-- THE TASK --
Search the listing below for "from". Copy each matching line.

--- --- ---

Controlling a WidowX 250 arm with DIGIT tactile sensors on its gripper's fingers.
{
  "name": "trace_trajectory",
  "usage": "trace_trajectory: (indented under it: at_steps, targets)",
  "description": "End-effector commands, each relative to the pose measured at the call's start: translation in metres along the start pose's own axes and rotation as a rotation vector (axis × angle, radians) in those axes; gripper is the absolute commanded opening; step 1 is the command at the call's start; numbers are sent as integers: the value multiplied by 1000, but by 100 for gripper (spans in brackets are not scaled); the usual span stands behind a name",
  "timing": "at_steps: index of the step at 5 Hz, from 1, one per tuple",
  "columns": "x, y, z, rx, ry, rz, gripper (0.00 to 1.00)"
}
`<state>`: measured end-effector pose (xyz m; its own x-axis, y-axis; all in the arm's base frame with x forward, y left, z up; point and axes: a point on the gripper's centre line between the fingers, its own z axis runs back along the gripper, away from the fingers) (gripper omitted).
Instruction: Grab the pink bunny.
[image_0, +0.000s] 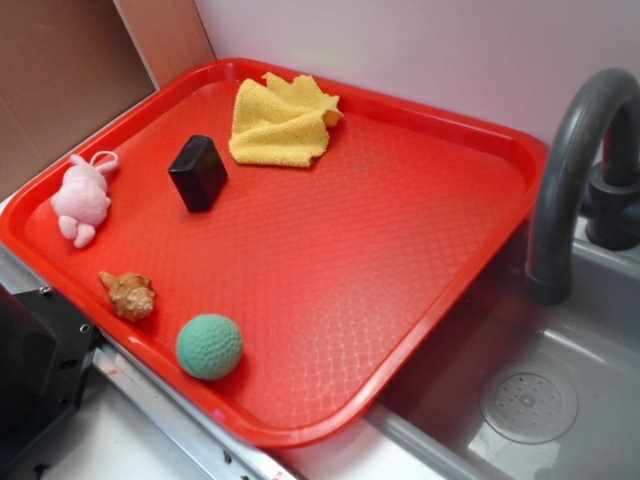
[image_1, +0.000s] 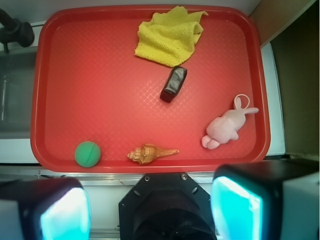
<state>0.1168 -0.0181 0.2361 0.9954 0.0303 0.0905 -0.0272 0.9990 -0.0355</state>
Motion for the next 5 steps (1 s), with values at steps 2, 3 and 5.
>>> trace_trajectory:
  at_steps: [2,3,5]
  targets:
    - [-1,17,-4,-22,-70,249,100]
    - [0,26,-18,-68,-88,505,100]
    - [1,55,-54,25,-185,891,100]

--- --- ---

-- REPLY --
  "timing": "at_steps: index of the step at 5 Hz, from 1, one per tuple",
`<state>`: measured end-effector pose (xyz m; its own x-axis, y-axis; all in the arm's base frame with x forward, y left, z up; point and axes: a point on the gripper's centre line between the fingers, its own z axis runs back along the gripper, away from the fingers) (gripper omitted).

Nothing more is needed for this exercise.